Work item: Each entry below should appear again exactly as written, without pictures.

Source material:
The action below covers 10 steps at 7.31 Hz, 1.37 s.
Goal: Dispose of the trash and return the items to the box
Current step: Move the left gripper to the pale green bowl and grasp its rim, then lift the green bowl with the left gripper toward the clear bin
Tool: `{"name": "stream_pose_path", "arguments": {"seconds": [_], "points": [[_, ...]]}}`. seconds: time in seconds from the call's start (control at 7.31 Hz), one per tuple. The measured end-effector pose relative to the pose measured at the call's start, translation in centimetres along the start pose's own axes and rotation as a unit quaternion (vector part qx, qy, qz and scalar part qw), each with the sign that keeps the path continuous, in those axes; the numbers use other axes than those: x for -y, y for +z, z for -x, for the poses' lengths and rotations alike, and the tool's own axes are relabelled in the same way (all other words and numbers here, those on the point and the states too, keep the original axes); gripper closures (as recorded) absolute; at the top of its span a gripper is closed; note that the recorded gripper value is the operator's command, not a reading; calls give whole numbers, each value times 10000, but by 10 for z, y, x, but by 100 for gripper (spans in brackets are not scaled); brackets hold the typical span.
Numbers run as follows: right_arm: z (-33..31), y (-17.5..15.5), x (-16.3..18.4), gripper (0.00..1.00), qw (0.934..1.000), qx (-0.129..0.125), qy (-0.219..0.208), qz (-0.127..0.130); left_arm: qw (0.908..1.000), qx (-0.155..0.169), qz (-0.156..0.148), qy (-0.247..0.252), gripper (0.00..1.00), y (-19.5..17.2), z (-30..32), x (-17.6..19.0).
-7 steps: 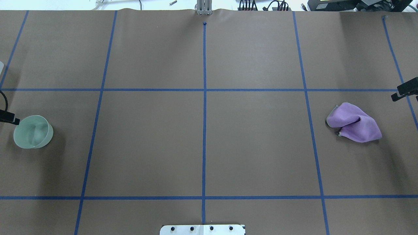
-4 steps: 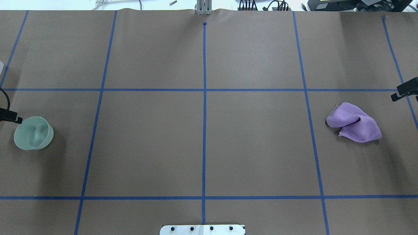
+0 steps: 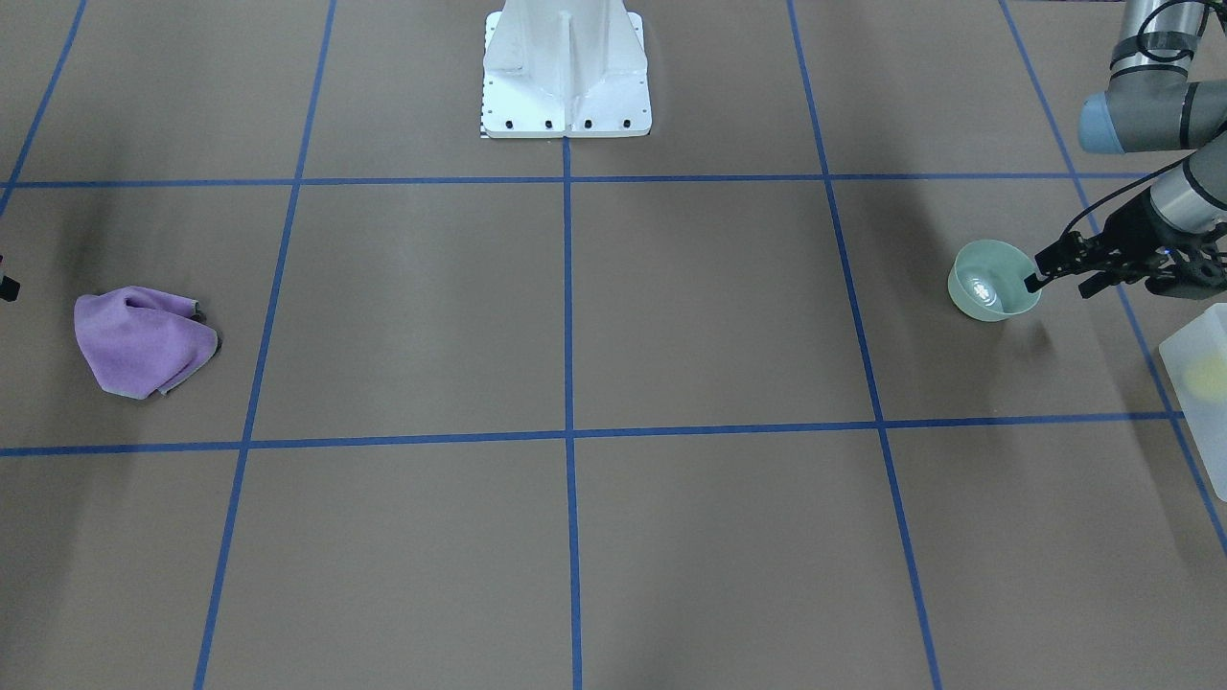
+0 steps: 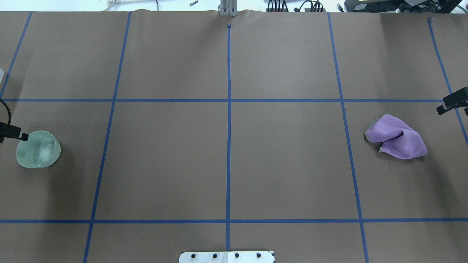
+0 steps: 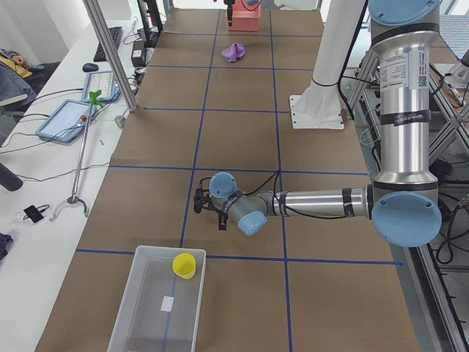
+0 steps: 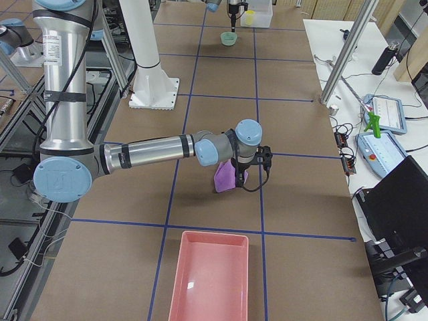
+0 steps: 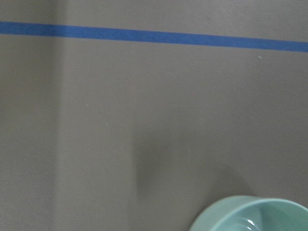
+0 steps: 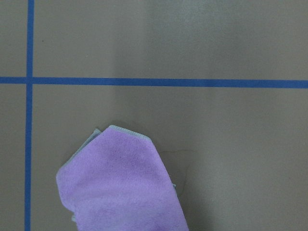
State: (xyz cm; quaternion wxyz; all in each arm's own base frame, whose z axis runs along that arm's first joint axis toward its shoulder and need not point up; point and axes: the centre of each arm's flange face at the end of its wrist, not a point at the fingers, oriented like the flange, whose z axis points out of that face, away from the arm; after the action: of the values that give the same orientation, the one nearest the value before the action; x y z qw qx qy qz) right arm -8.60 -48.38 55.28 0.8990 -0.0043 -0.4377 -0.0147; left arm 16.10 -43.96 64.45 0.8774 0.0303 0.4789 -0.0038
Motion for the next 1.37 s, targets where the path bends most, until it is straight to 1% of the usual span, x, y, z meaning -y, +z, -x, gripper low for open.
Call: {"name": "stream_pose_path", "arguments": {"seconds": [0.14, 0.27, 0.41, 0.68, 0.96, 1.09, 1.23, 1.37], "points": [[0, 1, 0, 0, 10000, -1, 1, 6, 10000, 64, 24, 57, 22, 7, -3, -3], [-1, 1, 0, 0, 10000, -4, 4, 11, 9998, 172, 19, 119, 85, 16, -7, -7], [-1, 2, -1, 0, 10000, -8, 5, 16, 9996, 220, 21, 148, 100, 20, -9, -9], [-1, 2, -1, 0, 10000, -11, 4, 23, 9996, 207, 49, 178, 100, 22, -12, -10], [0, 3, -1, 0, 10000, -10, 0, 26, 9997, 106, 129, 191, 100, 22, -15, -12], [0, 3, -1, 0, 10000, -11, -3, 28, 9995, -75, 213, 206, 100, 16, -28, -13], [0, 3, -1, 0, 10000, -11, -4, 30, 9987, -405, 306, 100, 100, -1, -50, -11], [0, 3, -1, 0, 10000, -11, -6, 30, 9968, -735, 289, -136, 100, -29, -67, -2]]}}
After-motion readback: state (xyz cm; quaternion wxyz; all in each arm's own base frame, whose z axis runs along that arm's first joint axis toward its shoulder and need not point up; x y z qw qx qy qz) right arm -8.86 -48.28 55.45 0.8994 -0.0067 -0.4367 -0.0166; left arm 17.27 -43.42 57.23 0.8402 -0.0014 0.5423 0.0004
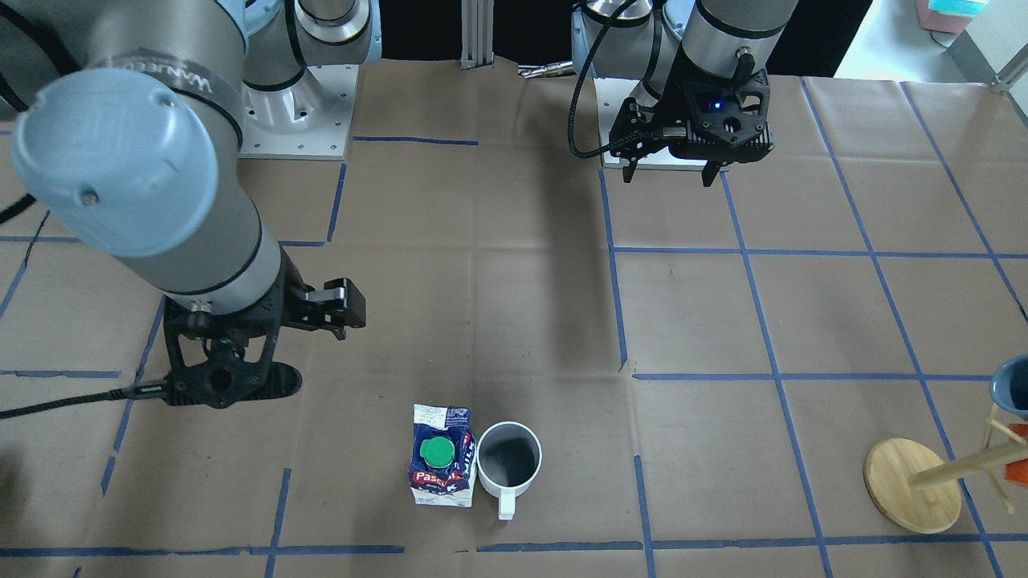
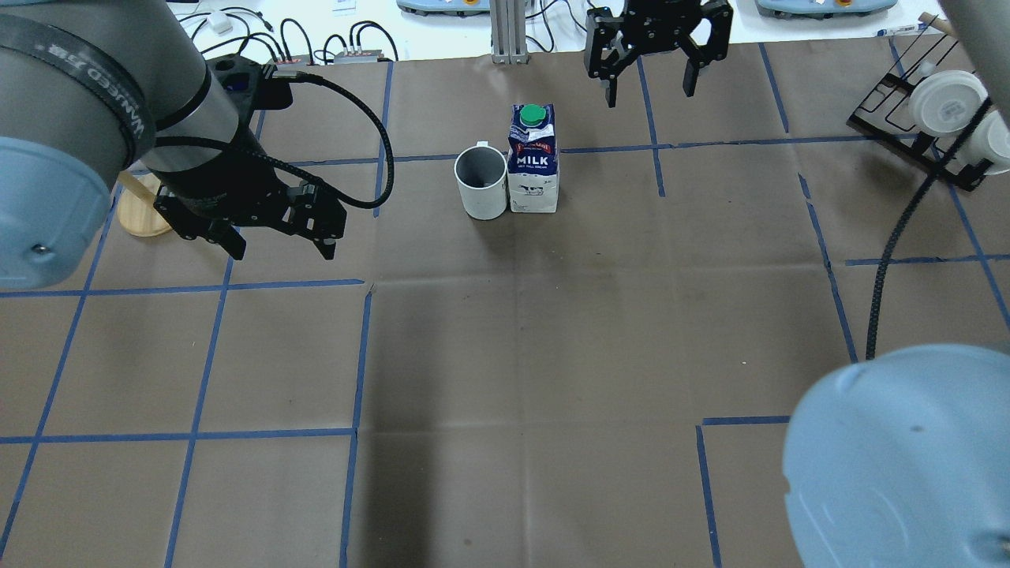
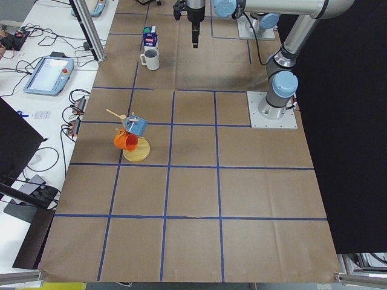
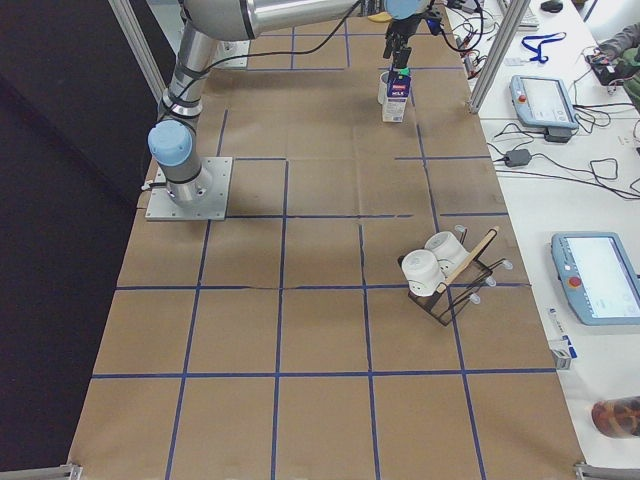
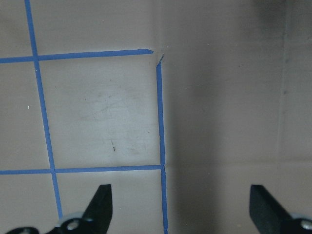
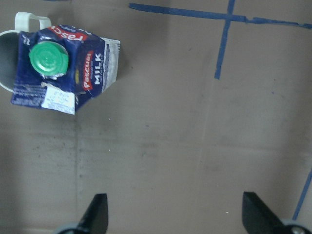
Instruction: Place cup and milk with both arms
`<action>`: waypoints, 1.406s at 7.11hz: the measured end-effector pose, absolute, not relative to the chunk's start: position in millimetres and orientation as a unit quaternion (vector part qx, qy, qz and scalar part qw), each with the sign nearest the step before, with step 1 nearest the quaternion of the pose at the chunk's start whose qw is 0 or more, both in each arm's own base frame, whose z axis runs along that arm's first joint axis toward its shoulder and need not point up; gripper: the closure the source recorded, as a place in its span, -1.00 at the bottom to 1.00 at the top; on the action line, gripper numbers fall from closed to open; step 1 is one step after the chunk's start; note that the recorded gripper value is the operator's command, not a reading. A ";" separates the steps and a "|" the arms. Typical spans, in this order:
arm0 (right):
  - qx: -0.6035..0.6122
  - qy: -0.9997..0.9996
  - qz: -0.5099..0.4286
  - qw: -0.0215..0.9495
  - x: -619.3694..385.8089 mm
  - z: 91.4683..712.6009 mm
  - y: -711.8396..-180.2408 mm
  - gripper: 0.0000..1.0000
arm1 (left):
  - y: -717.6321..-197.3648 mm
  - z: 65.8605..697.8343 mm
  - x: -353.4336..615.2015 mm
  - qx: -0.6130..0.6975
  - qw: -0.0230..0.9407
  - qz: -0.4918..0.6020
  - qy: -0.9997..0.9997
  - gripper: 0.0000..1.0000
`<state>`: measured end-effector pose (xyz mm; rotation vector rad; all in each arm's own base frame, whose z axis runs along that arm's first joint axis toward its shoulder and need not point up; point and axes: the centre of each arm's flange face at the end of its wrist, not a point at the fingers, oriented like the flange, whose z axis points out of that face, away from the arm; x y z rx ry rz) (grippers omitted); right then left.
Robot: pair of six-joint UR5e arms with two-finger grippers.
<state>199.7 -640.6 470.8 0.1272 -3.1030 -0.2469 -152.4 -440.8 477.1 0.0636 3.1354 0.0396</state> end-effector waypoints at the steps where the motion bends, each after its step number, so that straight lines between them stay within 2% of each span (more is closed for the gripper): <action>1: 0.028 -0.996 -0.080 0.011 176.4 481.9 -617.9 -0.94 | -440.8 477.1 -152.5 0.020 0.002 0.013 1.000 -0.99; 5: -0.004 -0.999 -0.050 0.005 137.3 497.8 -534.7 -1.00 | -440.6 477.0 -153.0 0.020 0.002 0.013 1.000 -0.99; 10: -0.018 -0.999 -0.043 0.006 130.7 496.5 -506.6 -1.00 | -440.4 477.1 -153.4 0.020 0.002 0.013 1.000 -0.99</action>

Task result:
The action below covers 10 steps at 7.31 Hz, 1.37 s.
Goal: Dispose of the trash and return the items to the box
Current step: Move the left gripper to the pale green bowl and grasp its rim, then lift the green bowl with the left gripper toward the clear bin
Tool: `{"name": "stream_pose_path", "arguments": {"seconds": [_], "points": [[_, ...]]}}`. seconds: time in seconds from the call's start (control at 7.31 Hz), one per tuple. The measured end-effector pose relative to the pose measured at the call's start, translation in centimetres along the start pose's own axes and rotation as a unit quaternion (vector part qx, qy, qz and scalar part qw), each with the sign that keeps the path continuous, in those axes; the numbers use other axes than those: x for -y, y for +z, z for -x, for the poses' lengths and rotations alike, and the tool's own axes are relabelled in the same way (all other words and numbers here, those on the point and the states too, keep the original axes); gripper closures (as recorded) absolute; at the top of its span a gripper is closed; note that the recorded gripper value is the operator's command, not a reading; calls give whole numbers, each value times 10000, but by 10 for z, y, x, but by 100 for gripper (spans in brackets are not scaled); brackets hold the typical span.
Numbers run as follows: right_arm: z (-33..31), y (-17.5..15.5), x (-16.3..18.4), gripper (0.00..1.00), qw (0.934..1.000), qx (-0.129..0.125), qy (-0.219..0.208), qz (-0.127..0.130); left_arm: qw (0.908..1.000), qx (-0.155..0.169), qz (-0.156..0.148), qy (-0.247..0.252), gripper (0.00..1.00), y (-19.5..17.2), z (-30..32), x (-17.6..19.0).
-7 steps: 
-4 steps: 
+0 steps: 
+0 steps: 
+0 steps: 
+0 steps: 
+0 steps: 
+0 steps: 
State: (xyz cm; quaternion wxyz; all in each arm's own base frame, whose z axis runs along that arm's first joint axis toward its shoulder and need not point up; point and axes: the centre of each arm's flange face at the end of its wrist, not a point at the fingers, oriented like the flange, whose z axis points out of that face, away from the arm; after the action: of the values that give the same orientation, the one nearest the value before the action; x y z qw qx qy qz) right arm -8.60 -48.38 55.28 0.8990 -0.0043 -0.4377 -0.0147; left arm 16.10 -43.96 64.45 0.8774 0.0303 0.4789 -0.0038
Motion for the next 1.37 s, targets where the path bends most, until it is straight to 1% of the usual span, x, y, z meaning -y, +z, -x, gripper low for open.
Call: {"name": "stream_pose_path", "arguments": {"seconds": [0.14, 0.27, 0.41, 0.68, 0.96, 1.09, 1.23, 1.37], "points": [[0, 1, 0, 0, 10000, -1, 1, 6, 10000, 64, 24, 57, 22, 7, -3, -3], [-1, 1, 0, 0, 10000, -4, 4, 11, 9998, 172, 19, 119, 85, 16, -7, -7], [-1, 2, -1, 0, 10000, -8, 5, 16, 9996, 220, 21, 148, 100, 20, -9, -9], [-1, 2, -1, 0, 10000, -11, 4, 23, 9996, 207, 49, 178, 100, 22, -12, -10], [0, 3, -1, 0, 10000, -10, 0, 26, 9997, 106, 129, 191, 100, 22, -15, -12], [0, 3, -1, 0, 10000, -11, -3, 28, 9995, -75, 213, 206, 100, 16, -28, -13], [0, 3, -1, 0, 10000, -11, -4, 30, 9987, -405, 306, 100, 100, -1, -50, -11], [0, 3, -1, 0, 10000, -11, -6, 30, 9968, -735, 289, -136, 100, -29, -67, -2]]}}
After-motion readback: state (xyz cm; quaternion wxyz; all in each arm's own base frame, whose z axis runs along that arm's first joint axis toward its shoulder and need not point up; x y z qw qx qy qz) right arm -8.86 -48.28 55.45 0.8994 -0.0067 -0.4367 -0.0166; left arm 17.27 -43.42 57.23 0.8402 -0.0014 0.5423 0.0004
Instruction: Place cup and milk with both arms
`<action>`: waypoints, 1.406s at 7.11hz: the measured end-effector pose, absolute, not relative to the chunk's start: position in millimetres and orientation as a unit quaternion (vector part qx, qy, qz and scalar part qw), each with the sign nearest the step before, with step 1 nearest the quaternion of the pose at the chunk's start whose qw is 0 or more, both in each arm's own base frame, whose z axis runs along that arm's first joint axis toward its shoulder and need not point up; gripper: the closure the source recorded, as a place in its span, -1.00 at the bottom to 1.00 at the top; on the action line, gripper numbers fall from closed to open; step 1 is one step after the chunk's start; note that the recorded gripper value is the operator's command, not a reading. A ";" separates the steps and a "|" the arms. Typical spans, in this order:
arm0 (right):
  - qx: -0.6035..0.6122
  - qy: -0.9997..0.9996
  - qz: -0.5099..0.4286
  - qw: -0.0215..0.9495
  - x: -619.3694..385.8089 mm
  - z: 91.4683..712.6009 mm
  - y: -711.8396..-180.2408 mm
  - gripper: 0.0000..1.0000
arm1 (left):
  - y: -717.6321..-197.3648 mm
  - z: 65.8605..697.8343 mm
  - x: -353.4336..615.2015 mm
  - qx: -0.6130..0.6975
  - qw: -0.0230..0.9407
  - qz: -0.4918..0.6020
  - qy: -0.9997..0.9997
  - gripper: 0.0000..1.0000
`<state>`: measured end-effector pose (xyz mm; rotation vector rad; all in each arm's own base frame, whose z axis runs along that arm's first joint axis toward its shoulder and need not point up; point and axes: the centre of each arm's flange face at the end of its wrist, not a point at the fingers, oriented like the flange, whose z axis points out of that face, away from the arm; x y z rx ry rz) (grippers omitted); right then left.
Robot: pair of six-joint UR5e arms with two-finger grippers.
<state>199.7 -640.6 470.8 0.1272 -3.1030 -0.2469 -152.4 -440.8 477.1 0.0636 3.1354 0.0396</state> end-effector waypoints at the steps where the motion bends, each after its step number, so that straight lines between them stay within 2% of each span (more is closed for the gripper): <action>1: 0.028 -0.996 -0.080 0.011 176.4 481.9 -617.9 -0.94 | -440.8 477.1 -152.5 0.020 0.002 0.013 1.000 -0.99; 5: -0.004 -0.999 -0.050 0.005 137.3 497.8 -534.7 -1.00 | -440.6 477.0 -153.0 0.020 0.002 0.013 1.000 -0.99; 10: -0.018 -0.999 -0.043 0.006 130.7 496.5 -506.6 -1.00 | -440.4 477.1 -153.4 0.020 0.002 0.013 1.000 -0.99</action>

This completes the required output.